Trump Tries To Fire Inspectors General, Likely Violating Federal Law
A law passed in 2022 requires the president to give Congress a "substantive rationale" for removing inspectors general. Trump has not done that.
President Donald Trump reportedly tried to fire at least a dozen inspectors general on Friday night, but that action appears to violate a law that Congress recently passed to prevent such a purge.
Reports vary on how many federal inspectors general were handed pink slips. The New York Times reports that "at least 12" of the executive branch agency watchdogs were dismissed by the president on Friday night, while The Washington Post pegs the number at 15 and ABC says at least 17 were canned.
Many of those fired were Trump appointees from his first term in office, the Post noted. It remains unclear whether the administration plans to fill the positions with newly appointed loyalists or to leave the posts vacant.

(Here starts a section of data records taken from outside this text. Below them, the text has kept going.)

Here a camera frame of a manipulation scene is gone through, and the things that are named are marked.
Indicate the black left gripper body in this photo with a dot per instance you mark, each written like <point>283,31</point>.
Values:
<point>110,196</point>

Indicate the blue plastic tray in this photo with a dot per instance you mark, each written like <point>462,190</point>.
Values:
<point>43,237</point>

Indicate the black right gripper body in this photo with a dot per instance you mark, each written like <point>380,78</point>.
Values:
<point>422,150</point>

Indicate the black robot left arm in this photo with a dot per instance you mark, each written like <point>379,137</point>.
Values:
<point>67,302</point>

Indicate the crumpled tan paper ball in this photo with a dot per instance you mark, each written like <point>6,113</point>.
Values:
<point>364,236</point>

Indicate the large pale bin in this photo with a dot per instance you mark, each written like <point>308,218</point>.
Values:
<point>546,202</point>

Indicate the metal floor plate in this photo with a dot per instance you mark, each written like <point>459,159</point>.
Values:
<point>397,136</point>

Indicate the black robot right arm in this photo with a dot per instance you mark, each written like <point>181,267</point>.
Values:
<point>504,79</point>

The firings will likely trigger an immediate legal battle over the president's authority to send inspectors general packing. A law passed by Congress in 2008 requires the White House to provide 30 days' notice before removing or replacing an inspector general. An updated version of that law, passed in 2022, requires that a president provide Congress with "substantive rationale, including detailed and case-specific reasons" for the removal. (That change was motivated, in part, by Trump's decision in 2020 to abruptly remove an inspector general charged with oversight of pandemic-era stimulus spending.)

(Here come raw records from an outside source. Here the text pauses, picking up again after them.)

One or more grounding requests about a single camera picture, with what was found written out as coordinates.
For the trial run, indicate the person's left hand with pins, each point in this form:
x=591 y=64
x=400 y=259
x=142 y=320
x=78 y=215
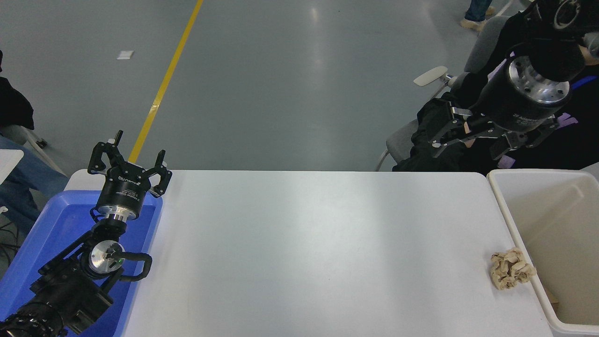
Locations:
x=467 y=127

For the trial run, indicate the white paper scrap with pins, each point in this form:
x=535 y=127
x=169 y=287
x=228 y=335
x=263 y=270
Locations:
x=125 y=54

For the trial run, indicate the standing person's legs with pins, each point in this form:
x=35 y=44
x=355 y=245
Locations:
x=477 y=11

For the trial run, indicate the person beside blue tray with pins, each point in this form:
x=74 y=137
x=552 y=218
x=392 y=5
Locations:
x=14 y=178

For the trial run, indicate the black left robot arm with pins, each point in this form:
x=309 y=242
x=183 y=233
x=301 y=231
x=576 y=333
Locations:
x=70 y=290

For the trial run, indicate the tan paper ball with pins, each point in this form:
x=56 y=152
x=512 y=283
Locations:
x=510 y=269

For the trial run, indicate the person beside bin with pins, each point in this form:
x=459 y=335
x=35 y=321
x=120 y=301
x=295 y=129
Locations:
x=585 y=135

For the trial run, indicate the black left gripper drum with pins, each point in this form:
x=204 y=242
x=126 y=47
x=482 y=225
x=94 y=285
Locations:
x=124 y=192

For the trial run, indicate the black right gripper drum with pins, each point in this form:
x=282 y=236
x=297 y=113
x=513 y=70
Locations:
x=500 y=105

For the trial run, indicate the large pale plastic bin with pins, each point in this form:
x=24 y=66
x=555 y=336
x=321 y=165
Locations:
x=561 y=224

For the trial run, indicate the blue plastic tray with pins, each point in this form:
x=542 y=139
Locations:
x=56 y=220

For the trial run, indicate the grey chair with white armrest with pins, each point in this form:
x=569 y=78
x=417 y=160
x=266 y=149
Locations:
x=484 y=47

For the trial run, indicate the white-legged wheeled chair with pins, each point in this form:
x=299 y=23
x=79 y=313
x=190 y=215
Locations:
x=33 y=138

In a letter to the White House after the firings, Hannibal "Mike" Ware, chairman of the Council of the Inspectors General on Integrity and Efficiency wrote: "At this point, we do not believe the actions taken are legally sufficient to dismiss" the officials.
The Trump administration did not provide notice to Congress and has not informed lawmakers about the rationale for the firing, Senate Judiciary Committee Chairman Chuck Grassley (R–Iowa), told CNN's Manu Raju on Saturday. "There may be good reason the IGs were fired," Grassley said. "We need to know that if so. I'd like further explanation from President Trump."
"These dismissals clearly violate federal law," Sen. Dick Durbin (D–Ill.), the highest-ranking Democrat on the Senate Judiciary Committee, declared in a statement. Durbin called the move "a brazen attempt to rig these offices to look the other way when violations of law take place."
Some of the officials Trump tried to fire are unwilling to go without a fight. "At least one of the fired inspectors general—the State Department's Cardell Richardson Sr.—has told staff he plans to show up to work on Monday," Politico reported.
This mass dismissal comes on the heels of Trump's move earlier this week to dismiss several members from a White House board that provides oversight on privacy and civil liberties issues, including the federal government's warrantless spying programs.
So far, the second Trump administration seems less interested in draining the swamp than in pushing aside people who might sound the alarm about corruption, illegal actions, and other abuses of executive power.